Each line of the material that mentions the word "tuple" is to be copied.

══════════

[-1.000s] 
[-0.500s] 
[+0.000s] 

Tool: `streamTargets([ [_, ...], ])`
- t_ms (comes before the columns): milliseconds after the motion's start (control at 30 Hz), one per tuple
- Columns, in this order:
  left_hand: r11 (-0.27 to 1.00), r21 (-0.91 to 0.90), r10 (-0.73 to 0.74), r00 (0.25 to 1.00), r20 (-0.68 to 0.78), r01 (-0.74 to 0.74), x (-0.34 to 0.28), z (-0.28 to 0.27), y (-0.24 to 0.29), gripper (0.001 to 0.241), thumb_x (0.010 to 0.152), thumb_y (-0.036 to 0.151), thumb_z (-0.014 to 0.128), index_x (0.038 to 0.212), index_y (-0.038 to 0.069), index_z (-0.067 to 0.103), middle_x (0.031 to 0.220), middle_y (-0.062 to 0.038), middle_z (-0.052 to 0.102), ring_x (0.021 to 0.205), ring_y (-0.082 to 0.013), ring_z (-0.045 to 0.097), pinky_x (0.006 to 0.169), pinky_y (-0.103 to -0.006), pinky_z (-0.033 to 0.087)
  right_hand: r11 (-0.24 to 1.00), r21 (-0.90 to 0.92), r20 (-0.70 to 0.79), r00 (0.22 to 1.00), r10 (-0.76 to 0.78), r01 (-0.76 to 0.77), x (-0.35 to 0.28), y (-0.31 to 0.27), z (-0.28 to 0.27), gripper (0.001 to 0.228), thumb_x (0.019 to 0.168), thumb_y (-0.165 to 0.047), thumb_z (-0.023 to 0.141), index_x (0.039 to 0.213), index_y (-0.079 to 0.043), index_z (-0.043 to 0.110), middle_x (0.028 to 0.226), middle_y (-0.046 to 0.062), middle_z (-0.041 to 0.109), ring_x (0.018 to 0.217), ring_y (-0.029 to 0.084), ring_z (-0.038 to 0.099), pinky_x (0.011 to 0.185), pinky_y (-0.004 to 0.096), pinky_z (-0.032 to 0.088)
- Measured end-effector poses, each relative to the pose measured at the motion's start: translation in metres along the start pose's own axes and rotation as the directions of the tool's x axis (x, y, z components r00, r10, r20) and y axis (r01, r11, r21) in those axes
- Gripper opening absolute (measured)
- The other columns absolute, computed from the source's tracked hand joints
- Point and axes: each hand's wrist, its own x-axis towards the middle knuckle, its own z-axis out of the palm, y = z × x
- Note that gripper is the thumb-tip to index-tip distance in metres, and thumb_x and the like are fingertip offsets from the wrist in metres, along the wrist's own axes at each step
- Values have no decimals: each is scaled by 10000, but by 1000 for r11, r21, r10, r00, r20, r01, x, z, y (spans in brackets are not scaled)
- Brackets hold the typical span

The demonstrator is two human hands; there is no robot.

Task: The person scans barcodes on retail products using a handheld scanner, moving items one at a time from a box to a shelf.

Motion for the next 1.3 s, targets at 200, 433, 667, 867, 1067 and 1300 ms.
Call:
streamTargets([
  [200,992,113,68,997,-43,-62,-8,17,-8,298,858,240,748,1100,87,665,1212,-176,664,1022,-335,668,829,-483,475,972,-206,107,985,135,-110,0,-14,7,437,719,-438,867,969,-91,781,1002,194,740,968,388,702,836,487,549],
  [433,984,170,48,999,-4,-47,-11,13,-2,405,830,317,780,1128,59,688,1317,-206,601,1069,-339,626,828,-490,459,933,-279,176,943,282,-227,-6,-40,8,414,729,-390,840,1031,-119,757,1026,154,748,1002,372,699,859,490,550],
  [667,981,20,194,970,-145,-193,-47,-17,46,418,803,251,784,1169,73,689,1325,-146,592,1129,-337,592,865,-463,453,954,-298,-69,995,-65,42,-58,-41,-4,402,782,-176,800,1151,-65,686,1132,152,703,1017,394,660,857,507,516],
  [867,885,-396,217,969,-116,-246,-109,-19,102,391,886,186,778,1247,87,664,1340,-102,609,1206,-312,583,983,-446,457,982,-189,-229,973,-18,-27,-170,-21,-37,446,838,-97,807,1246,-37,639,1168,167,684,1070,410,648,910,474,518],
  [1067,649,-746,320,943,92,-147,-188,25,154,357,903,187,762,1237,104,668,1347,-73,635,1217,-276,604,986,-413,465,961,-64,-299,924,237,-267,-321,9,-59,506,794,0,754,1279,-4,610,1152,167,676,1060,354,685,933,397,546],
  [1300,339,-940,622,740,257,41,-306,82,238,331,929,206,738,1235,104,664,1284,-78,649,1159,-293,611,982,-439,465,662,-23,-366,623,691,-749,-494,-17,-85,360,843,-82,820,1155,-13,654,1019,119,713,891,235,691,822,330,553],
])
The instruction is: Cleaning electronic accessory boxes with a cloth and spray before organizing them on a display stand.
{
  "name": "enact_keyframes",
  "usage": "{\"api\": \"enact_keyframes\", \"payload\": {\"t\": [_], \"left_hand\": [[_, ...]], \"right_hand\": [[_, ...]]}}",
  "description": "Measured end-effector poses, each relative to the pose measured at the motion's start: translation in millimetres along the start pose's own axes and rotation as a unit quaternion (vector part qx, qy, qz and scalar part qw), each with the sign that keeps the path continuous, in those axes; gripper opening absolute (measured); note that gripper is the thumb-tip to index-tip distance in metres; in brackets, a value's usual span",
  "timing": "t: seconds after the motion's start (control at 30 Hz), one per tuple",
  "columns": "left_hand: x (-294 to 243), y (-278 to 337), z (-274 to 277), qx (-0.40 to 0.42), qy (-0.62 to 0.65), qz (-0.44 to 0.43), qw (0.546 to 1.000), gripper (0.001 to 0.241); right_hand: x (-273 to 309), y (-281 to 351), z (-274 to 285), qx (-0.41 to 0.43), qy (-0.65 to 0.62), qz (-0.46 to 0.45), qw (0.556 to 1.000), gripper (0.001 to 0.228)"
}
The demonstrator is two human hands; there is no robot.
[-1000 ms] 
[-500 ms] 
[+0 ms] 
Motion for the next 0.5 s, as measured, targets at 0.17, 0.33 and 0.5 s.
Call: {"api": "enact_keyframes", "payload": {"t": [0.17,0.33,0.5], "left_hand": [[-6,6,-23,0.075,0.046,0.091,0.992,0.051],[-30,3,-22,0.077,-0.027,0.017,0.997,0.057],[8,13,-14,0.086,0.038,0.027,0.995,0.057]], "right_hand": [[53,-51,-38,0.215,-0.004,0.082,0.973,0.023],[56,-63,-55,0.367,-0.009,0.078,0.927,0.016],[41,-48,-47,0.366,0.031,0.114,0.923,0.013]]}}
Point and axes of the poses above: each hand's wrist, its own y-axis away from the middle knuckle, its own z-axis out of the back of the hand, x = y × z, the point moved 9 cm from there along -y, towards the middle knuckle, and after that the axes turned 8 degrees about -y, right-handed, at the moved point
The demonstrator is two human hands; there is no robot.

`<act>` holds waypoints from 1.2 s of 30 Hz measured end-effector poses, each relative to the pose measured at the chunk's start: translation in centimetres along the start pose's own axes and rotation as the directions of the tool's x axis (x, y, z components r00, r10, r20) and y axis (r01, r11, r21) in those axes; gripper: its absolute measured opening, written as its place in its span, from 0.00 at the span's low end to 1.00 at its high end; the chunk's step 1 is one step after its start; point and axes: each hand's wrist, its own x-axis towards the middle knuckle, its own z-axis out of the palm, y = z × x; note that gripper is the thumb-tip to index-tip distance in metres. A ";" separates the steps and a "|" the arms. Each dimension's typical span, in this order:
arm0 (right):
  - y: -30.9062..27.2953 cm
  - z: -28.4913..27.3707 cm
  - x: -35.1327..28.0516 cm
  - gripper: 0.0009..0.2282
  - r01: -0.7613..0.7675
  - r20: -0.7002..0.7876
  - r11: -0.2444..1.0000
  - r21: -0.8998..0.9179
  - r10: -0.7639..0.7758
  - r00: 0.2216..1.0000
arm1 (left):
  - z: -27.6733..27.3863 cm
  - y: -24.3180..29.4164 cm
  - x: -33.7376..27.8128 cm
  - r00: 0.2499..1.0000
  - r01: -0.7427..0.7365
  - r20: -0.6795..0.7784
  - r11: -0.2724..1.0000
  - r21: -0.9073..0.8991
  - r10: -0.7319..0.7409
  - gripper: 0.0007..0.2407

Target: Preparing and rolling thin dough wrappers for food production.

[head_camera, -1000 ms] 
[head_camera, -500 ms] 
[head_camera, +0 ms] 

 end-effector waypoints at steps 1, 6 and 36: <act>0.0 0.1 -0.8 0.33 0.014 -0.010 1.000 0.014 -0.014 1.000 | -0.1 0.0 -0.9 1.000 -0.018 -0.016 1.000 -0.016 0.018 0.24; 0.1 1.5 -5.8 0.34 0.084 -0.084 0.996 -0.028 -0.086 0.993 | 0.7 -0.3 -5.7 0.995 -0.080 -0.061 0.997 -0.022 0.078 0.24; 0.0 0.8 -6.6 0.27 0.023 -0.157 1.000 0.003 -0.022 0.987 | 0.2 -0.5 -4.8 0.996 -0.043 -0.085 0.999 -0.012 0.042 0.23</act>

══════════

* **Response to this exercise**
- t_ms (comes before the columns): milliseconds after the motion's start (control at 30 Hz), one per tuple
  "timing": "t: seconds after the motion's start (control at 30 Hz), one per tuple",

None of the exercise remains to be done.